### Assigned task
Print the lines below word for word, beginning with the first and ending with the line that holds "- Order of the", and skip every picture.

### Provided entries
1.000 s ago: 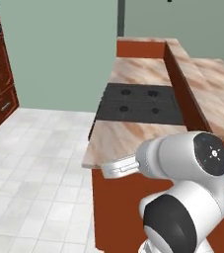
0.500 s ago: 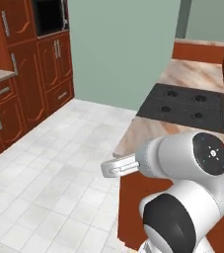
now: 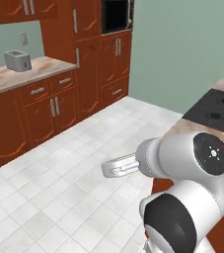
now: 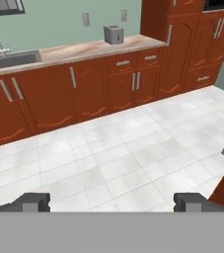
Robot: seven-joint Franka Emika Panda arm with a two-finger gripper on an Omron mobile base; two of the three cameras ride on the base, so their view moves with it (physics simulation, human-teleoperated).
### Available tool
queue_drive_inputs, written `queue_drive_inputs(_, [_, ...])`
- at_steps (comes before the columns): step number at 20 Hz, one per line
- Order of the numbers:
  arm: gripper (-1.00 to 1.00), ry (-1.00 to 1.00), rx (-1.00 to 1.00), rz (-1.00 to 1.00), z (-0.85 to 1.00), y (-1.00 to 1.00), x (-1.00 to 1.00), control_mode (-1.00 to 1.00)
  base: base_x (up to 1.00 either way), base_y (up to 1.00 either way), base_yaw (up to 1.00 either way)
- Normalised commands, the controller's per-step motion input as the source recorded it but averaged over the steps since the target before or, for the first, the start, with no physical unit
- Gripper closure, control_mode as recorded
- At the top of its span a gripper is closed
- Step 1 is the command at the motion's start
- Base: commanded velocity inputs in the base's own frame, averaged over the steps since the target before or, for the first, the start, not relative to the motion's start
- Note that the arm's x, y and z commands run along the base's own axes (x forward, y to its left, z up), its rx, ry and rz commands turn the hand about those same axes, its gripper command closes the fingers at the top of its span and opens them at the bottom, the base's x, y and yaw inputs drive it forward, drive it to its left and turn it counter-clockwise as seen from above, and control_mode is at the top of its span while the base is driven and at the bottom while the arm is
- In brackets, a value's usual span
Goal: Get the candle and the beer from the cabinet and move them to the dining counter.
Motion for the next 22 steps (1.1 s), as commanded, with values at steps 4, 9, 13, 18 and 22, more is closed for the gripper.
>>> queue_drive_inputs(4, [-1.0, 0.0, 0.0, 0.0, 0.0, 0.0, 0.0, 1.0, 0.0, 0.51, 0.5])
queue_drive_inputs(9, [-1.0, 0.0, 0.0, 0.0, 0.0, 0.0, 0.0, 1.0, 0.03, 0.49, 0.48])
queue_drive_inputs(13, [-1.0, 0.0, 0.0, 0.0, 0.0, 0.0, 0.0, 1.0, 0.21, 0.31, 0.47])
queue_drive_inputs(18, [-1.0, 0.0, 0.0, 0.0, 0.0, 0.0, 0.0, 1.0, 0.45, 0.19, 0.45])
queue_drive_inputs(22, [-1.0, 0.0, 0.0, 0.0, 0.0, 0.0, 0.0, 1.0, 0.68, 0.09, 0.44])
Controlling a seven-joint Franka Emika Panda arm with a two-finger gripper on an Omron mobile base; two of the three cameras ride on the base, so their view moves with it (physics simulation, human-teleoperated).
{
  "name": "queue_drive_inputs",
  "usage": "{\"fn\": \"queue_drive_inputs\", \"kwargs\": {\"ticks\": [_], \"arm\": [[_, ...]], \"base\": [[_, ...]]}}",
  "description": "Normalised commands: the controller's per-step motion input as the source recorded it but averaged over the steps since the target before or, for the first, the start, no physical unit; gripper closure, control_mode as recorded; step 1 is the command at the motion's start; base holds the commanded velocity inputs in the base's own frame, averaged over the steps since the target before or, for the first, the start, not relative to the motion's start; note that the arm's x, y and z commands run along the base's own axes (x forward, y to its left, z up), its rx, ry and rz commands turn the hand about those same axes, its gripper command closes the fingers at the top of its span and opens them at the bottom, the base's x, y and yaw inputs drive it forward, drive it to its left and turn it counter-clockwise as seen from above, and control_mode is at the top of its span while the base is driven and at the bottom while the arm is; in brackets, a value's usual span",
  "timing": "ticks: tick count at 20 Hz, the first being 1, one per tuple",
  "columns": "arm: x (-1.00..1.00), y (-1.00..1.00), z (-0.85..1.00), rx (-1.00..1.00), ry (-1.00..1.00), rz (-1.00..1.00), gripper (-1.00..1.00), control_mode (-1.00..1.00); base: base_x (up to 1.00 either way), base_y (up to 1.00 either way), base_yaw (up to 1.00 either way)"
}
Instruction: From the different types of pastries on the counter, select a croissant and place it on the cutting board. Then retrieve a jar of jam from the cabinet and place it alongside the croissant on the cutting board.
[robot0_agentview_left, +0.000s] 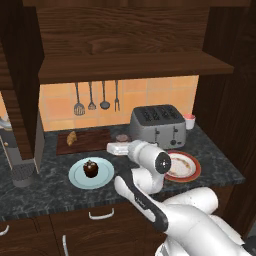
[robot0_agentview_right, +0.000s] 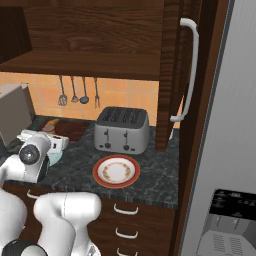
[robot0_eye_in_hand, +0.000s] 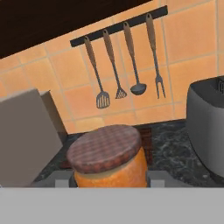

### Answer to this problem
1.000 s ago: 
0.500 s ago: 
now: 
now: 
Robot: seven-joint Franka Emika Panda arm with a two-finger gripper on an Omron mobile base; two of the three cameras ride on the base, so their view moves with it (physics simulation, human-teleoperated).
### Available tool
queue_drive_inputs, written `queue_drive_inputs(_, [_, ...])`
- at_steps (comes before the columns): step number at 20 Hz, one per line
- Order of the numbers:

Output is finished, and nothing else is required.